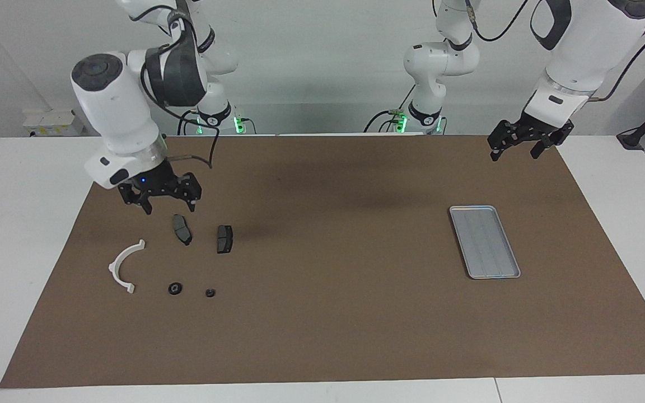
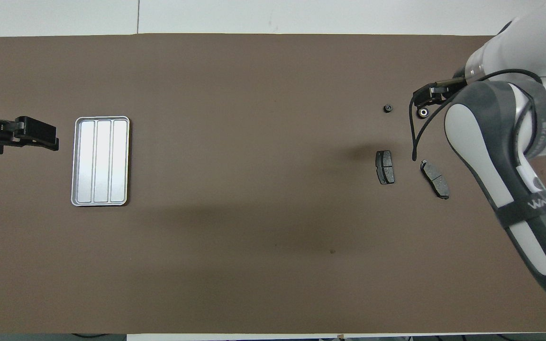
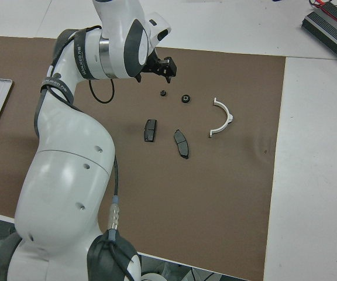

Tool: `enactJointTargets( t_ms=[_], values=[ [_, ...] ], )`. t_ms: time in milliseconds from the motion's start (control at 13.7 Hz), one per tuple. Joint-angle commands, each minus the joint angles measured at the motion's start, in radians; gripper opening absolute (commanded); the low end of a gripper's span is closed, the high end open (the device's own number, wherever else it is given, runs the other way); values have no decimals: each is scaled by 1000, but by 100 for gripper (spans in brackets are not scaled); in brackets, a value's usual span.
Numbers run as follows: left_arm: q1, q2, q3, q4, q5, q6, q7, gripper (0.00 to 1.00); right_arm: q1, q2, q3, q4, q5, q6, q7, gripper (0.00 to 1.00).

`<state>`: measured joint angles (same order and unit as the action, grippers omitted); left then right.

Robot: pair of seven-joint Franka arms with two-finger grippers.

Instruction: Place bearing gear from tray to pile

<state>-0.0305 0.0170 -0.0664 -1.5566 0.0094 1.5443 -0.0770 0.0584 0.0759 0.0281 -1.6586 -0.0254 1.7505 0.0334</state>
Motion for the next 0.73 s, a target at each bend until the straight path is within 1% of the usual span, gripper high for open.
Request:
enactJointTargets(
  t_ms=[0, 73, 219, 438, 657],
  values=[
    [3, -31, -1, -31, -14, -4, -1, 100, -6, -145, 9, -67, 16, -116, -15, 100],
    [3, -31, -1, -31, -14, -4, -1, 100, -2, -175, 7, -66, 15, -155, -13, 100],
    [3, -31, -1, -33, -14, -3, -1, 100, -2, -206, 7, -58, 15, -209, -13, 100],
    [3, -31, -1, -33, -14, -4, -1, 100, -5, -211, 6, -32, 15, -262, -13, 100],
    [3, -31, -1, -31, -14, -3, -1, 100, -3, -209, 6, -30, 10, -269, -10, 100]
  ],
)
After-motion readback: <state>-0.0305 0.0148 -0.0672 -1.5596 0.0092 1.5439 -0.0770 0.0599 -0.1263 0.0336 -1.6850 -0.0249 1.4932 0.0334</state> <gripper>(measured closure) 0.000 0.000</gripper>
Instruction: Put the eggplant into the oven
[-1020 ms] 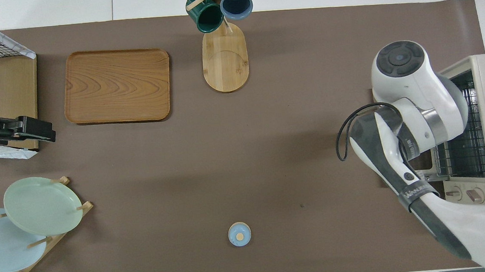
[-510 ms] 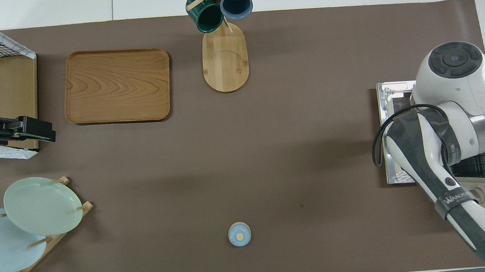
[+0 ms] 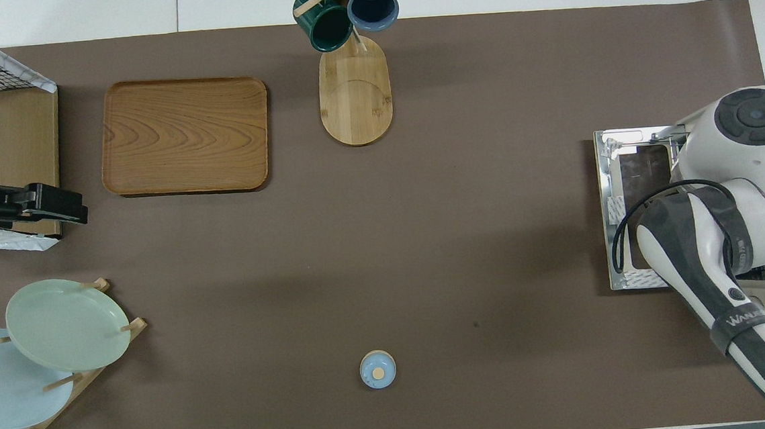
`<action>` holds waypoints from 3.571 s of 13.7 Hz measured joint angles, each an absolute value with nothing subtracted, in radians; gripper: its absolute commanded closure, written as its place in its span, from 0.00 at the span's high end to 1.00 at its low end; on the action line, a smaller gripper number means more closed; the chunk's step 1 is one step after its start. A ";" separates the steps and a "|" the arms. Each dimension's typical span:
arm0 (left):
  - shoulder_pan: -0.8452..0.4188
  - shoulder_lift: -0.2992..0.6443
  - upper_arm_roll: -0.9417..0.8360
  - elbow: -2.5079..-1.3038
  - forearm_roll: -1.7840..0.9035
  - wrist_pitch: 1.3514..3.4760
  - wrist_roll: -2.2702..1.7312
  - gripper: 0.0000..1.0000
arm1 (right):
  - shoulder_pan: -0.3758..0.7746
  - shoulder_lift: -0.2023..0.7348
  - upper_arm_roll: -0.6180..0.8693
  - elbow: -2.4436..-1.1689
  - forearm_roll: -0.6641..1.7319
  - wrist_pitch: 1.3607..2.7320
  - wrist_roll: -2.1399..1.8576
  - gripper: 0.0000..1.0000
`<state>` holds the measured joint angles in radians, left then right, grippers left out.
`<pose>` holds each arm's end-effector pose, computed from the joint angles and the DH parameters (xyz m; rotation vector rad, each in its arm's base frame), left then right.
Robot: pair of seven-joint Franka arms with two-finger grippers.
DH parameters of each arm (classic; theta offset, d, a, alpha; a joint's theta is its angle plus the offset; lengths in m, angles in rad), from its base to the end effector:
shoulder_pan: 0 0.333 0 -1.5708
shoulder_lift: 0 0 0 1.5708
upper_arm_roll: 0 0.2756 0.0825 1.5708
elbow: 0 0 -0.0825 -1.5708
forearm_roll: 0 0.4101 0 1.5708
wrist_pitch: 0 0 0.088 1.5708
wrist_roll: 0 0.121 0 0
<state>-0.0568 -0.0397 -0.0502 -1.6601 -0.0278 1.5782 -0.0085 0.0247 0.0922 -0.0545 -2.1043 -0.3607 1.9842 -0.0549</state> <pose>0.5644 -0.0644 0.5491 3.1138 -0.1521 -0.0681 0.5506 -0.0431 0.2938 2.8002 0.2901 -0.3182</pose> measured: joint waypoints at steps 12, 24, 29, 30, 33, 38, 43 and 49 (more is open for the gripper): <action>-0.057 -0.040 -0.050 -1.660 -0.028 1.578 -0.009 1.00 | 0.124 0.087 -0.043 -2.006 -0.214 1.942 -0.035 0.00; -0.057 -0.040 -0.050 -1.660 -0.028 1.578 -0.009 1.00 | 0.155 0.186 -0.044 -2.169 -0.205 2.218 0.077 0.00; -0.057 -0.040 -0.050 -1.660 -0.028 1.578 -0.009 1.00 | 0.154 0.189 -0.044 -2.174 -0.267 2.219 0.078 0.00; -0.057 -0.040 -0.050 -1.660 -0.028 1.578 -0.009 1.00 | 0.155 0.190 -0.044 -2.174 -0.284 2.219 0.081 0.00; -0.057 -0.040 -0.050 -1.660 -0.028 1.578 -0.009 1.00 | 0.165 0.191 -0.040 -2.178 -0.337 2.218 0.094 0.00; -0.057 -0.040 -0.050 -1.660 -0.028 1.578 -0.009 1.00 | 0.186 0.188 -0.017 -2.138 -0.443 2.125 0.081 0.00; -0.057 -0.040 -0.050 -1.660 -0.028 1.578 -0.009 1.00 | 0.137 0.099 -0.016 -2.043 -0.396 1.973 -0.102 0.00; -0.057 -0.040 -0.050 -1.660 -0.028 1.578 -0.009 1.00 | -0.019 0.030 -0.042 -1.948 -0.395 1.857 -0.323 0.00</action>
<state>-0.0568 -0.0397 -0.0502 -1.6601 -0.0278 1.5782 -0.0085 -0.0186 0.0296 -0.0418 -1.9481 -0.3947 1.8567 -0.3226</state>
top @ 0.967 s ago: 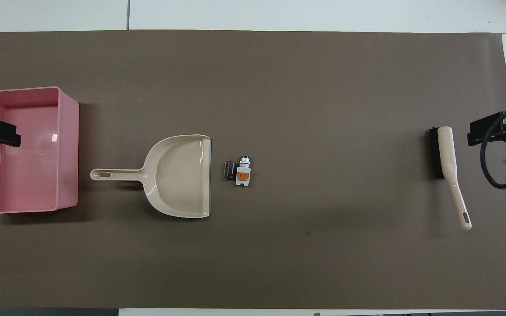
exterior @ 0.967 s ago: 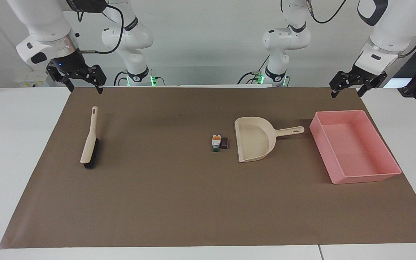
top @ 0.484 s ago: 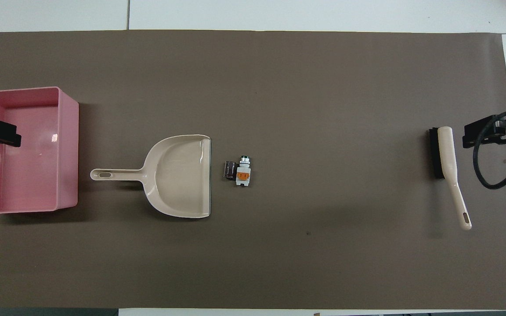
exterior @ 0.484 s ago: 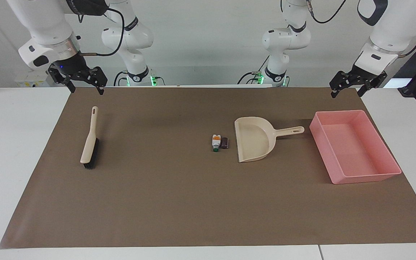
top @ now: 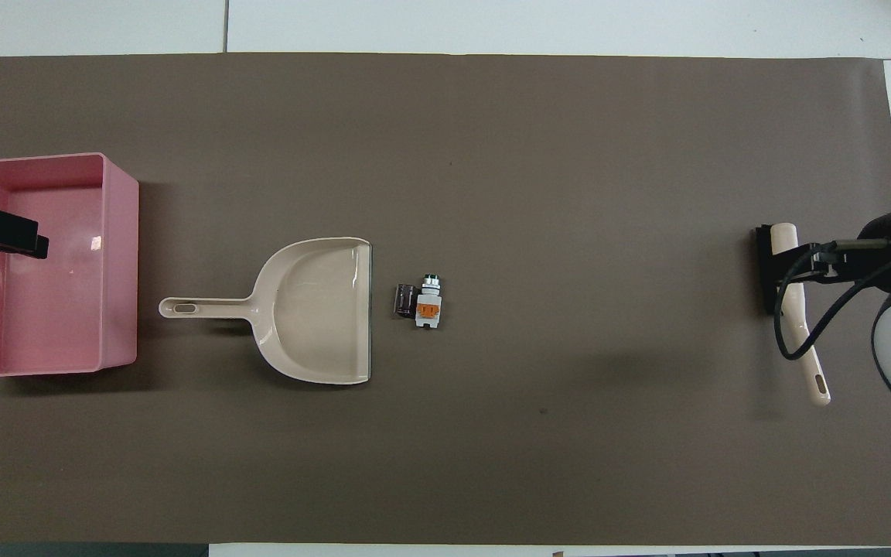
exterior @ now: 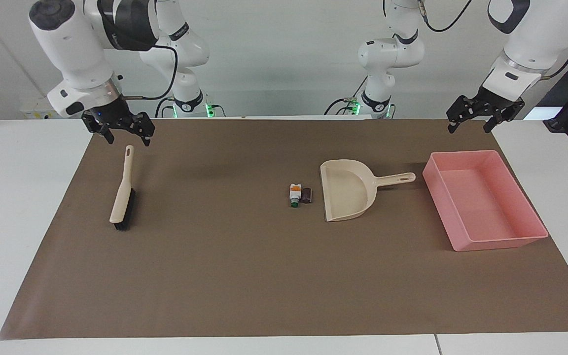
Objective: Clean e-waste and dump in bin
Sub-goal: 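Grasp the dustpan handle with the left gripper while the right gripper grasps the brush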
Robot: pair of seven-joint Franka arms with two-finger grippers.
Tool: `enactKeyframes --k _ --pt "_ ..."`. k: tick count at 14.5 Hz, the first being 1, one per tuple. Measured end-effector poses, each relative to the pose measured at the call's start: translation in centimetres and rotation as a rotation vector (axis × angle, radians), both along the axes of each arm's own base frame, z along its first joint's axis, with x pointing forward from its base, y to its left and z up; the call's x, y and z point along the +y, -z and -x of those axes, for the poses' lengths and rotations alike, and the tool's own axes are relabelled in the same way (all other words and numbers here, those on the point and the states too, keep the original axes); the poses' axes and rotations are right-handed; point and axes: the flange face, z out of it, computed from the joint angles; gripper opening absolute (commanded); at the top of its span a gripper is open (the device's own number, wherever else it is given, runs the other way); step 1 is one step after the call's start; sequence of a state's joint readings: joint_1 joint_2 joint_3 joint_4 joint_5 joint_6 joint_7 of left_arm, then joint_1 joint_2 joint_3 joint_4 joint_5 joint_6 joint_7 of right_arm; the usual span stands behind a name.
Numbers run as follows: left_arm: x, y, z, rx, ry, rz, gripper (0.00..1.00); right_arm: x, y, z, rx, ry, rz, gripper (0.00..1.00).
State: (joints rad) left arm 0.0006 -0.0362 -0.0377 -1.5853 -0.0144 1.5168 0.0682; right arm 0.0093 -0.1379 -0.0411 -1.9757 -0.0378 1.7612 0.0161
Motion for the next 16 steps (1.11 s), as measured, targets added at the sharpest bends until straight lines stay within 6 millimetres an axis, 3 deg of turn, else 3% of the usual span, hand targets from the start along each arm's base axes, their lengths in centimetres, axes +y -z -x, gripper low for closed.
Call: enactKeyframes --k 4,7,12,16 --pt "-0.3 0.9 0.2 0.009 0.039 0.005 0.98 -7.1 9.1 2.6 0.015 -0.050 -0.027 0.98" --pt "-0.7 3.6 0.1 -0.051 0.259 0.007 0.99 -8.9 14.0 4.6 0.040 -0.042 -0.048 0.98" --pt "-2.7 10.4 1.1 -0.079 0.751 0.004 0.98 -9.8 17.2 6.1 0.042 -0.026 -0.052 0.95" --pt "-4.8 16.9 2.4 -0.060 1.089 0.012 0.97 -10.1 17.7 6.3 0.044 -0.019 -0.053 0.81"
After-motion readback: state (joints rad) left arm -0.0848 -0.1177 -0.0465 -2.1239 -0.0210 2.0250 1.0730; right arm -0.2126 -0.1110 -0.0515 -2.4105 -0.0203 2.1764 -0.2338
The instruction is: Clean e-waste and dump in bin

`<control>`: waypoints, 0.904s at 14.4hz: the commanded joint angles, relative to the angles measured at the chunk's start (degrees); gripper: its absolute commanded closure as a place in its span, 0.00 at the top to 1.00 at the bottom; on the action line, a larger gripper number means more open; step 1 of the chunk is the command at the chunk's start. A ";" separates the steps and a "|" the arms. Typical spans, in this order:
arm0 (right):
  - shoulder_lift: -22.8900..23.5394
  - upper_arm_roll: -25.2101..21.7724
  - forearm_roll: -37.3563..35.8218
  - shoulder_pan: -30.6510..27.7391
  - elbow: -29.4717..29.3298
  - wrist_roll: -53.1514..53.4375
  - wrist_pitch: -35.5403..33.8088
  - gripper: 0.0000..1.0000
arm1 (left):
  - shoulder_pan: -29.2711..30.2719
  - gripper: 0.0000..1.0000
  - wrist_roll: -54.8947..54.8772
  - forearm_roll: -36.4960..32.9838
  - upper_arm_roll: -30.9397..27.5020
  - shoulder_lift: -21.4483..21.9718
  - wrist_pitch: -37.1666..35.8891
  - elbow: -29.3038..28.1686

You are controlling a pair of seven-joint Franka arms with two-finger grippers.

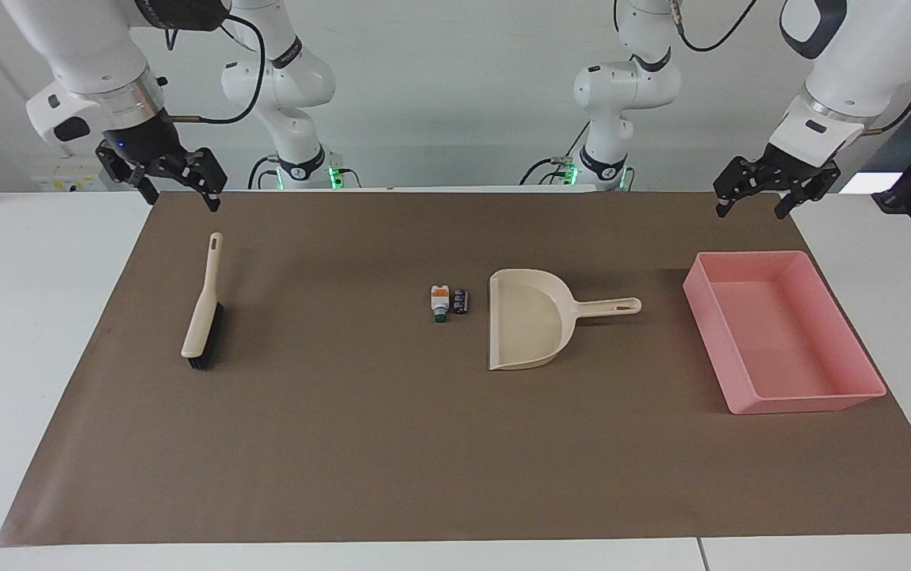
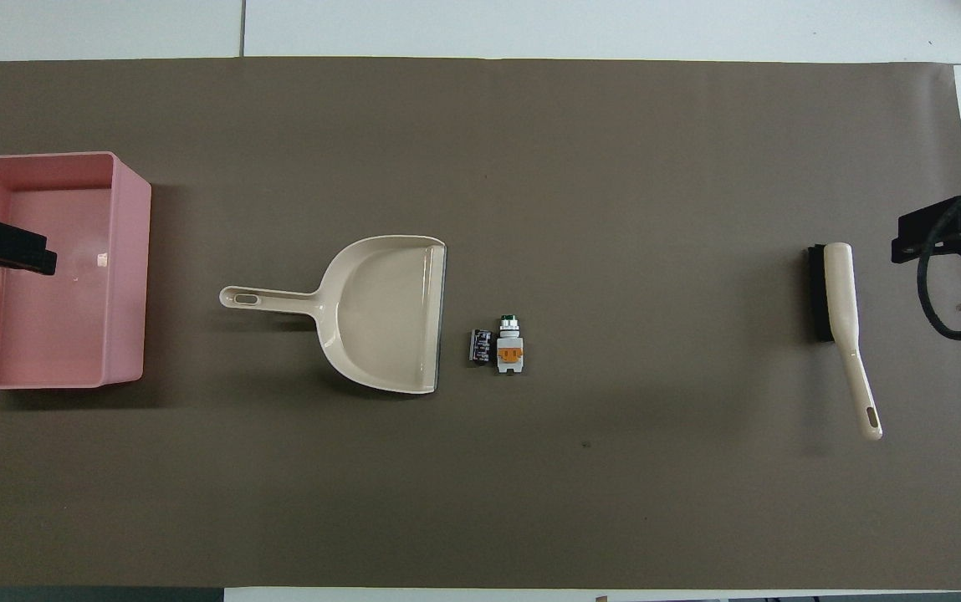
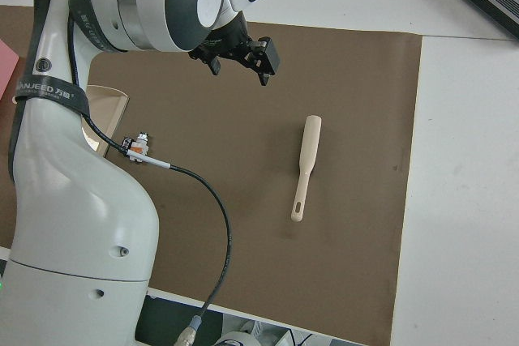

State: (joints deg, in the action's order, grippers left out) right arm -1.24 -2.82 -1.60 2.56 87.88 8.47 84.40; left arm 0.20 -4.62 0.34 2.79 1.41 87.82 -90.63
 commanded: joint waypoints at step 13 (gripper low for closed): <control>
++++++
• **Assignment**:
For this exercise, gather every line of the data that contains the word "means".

• **Answer space**:
`<action>` holds waypoints from 3.571 s of 13.7 Hz measured joint angles, each an absolute value with nothing subtracted, in radians; gripper: its absolute commanded closure, written as its place in its span, from 0.00 at the span's high end to 1.00 at its low end; on the action line, a smaller gripper number means more closed; the chunk's step 1 is one step after its start. A ";" separates the steps and a "|" the arms. Each dimension's typical span:
`<control>`: waypoints, 0.904s at 14.4hz: the commanded joint angles, relative to the angles measured at the chunk's start (degrees); gripper: its absolute commanded closure as a place in its span, 0.00 at the top to 1.00 at the bottom; on the action line, a larger gripper number means more open; step 1 of the chunk is the command at the chunk's start. A ";" separates the steps and a "|" the arms. Typical spans, in this order:

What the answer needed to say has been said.